原因不明の病気にかかったのかと思ったがそうではない。私だけではなく青前さんもアマメも、「あっついなあ」と言いながら身に着けていた防寒着を全て脱ぎ捨てたのである。
「ナリヒラくん、なにこれ。ドッキリ? ドッキリなの?」
「わかりません。ですが、楽しくなってきました」
「正直、あたしも楽しい!」
私は空を見上げた。これだけ暑いにも関わらず、未だ雪がちらついている。それどころか、却って先ほどよりも粒が大きくなってきたように見える。

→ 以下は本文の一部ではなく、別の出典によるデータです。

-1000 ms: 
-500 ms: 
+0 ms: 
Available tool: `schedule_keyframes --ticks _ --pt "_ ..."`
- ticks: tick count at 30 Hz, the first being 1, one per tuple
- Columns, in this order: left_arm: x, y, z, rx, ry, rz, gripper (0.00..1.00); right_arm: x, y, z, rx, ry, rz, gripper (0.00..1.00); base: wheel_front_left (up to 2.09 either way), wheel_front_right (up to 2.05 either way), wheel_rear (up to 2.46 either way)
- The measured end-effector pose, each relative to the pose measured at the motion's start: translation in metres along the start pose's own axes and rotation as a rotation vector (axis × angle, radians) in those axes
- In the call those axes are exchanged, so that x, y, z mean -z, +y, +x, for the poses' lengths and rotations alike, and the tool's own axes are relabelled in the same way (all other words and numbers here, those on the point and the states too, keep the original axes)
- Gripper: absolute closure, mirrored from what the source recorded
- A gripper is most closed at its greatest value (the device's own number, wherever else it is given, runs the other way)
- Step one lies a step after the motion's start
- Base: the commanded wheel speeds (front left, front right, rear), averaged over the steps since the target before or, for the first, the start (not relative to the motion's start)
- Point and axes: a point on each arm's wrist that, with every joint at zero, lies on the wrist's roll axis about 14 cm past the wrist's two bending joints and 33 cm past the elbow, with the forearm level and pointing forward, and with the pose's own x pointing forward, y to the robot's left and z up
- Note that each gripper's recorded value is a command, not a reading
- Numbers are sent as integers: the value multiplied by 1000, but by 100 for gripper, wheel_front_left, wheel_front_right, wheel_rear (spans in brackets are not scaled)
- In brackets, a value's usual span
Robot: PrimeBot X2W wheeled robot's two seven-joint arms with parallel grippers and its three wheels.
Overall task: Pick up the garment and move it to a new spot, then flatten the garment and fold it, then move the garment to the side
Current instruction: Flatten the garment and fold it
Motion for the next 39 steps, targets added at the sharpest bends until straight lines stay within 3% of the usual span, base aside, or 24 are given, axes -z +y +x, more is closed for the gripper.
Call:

これだけ暑くなったというのに、どういうことかと思っていると、落ちてくる雪に手を伸ばしたアマメがそれを舌で舐めとって、「あまい」と呟いた。
「お兄さん、お姉さん。これ、わたあめだよ」
「ウソだ」と返した青前さんは、落ちてきた雪を手の平で受け止め、恐る恐る舌を伸ばす。舌先で軽くそれを突いた彼女は、一転笑顔になって「ホントだ!」と言った。
「なにこれ。ホントなにこれ。夢じゃないんだよね?」
「お嬢さん。こんなことで驚いてるようじゃ、心臓がいくつあっても足りないよ」
茂川先生はもうひとつわたあめを作ると、再びそれを空へと放った。するとどこからか太鼓の音と祭囃子が響いてくる。もうひとつ投げればおたふくソースの焼ける香ばしい匂いが、さらに投げれば鈴カステラの甘い香りが野暮ったい風に運ばれてくる。
「ほら、まだまだ!」
先生はわたあめを作っては投げ、作っては投げを繰り返す。その度にイカ焼き、くじ引き、たい焼き、わなげ、焼きそば、金魚すくい、かき氷、射的、りんご飴、ヨーヨー釣りなどの屋台が雪の積もった校庭からにょきにょきと生えてきて、祭りの風景を形成していく。
最後に先生が空に放った大きなわたあめが、数々のちょうちんをぶら下げた大きなやぐらを形成したことで、学校の校庭には純然たる夏祭りの風景が出来上がった。
私の記憶の中には、この学校の校庭にこのように屋台が立ち並んでいた景色はない。しかし、これがきっと新座の在りし日の姿なのであろう。下で行われる大きな祭りに比べれば大したことがないのは事実だが、こじんまりとしているのも趣がある。それに、間違いなく見たことがない景色だというのに、私の中の心象風景を思い起こさせて無性に感慨深い。
青前さんは「なにこれ」と嬉しそうに呟いたきり絶句している。アマメは無表情ながらもキラキラと瞳を輝かせて、「スッゴイ」と呟いた。
「さあて、若い子たちは遊んどいで。僕はここで、お祭りを作り続けなくちゃ」
「手伝わなくていいんですか?」
「構わないよ。今日の僕は客ではなくてお祭り奉行だからね」
お祭り奉行がどんな役割を持つ役職なのかは定かではないが、言わんとしていることはなんとなくわかった。私が「では、お言葉に甘えて」と頭を下げると、茂川先生は「ぐっどらっく」と親指を立ててみせた。
アマメが私と青前さんの浴衣の袖を「行こうよ」と引っ張った。